The sequences used in this module can include values like "days since an event" (e.g., -2, -1, 0, 1, 2) or "months since a competitor store opened." This module is not intended for use with actual datetime values.

Core Features

  • Plotting Sequences or Indexes: Plot one or more value columns (value_col) with support for sequences like -2, -1, 0, 1, 2 (e.g., months since an event), using either the index or a specified x-axis column (x_col).
  • Custom X-Axis or Index: Use any column as the x-axis (x_col) or plot based on the index if no x-axis column is specified.
  • Multiple Lines: Create separate lines for each unique value in group_col (e.g., categories or product types).
  • Comprehensive Customization: Easily customize plot titles, axis labels, and legends, with the option to move the legend outside the plot.
  • Pre-Aggregated Data: The data must be pre-aggregated before plotting, as no aggregation occurs within the module.

Use Cases

  • Daily Trends: Plot trends such as daily revenue or user activity, for example, tracking revenue since the start of the year.
  • Event Impact: Visualize how metrics (e.g., revenue, sales, or traffic) change before and after an important event, such as a competitor store opening or a product launch.
  • Category Comparison: Compare metrics across multiple categories over time, for example, tracking total revenue for the top categories before and after an event like the introduction of a new competitor.

Limitations and Handling of Temporal Data

  • Limited Handling of Temporal Data: This module can plot simple time-based sequences, such as "days since an event," but it cannot manipulate or directly handle datetime or date-like columns.
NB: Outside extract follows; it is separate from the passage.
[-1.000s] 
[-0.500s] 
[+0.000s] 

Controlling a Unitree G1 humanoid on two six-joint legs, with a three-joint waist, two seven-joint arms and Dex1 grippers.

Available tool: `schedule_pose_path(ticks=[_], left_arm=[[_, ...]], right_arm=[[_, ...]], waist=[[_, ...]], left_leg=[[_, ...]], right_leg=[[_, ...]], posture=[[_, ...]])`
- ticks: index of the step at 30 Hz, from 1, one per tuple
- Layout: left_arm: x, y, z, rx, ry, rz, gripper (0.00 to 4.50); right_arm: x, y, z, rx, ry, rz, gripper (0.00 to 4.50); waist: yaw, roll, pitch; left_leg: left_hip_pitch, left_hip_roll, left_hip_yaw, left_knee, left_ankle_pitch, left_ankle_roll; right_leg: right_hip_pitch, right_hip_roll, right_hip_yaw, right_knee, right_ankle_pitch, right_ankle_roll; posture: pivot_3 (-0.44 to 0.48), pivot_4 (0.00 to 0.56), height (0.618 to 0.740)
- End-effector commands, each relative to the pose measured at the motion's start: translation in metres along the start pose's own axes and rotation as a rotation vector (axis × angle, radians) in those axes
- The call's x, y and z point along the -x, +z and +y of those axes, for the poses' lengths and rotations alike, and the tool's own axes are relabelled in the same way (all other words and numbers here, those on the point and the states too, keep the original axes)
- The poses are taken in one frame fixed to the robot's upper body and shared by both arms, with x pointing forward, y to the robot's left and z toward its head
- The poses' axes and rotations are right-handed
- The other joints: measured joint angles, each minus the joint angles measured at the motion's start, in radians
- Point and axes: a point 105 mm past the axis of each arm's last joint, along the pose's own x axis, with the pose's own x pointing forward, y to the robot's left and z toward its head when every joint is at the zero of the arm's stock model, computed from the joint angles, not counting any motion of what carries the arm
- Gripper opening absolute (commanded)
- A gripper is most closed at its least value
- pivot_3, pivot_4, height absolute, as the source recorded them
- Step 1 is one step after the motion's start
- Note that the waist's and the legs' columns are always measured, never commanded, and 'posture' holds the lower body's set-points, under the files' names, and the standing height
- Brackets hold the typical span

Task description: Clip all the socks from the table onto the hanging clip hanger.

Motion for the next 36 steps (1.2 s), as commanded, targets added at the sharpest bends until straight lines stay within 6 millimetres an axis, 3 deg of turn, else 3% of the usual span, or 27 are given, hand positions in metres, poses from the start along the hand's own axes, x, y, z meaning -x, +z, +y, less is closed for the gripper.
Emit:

It is not optimized for actual datetime values. If a datetime column is passed or more complex temporal plotting is needed, consider using the plots.time_line module, which is specifically designed for working with temporal data and performing time-based manipulation.
  • Pre-Aggregated Data Required: The module does not perform any data aggregation, so all data must be pre-aggregated before being passed in for plotting.

plot(df, value_col=None, x_label=None, y_label=None, title=None, x_col=None, group_col=None, ax=None, source_text=None, legend_title=None, move_legend_outside=False, fill_na_value=None, highlight=None, **kwargs)

Plots the value_col over the specified x_col or index, creating a separate line for each unique value in group_col.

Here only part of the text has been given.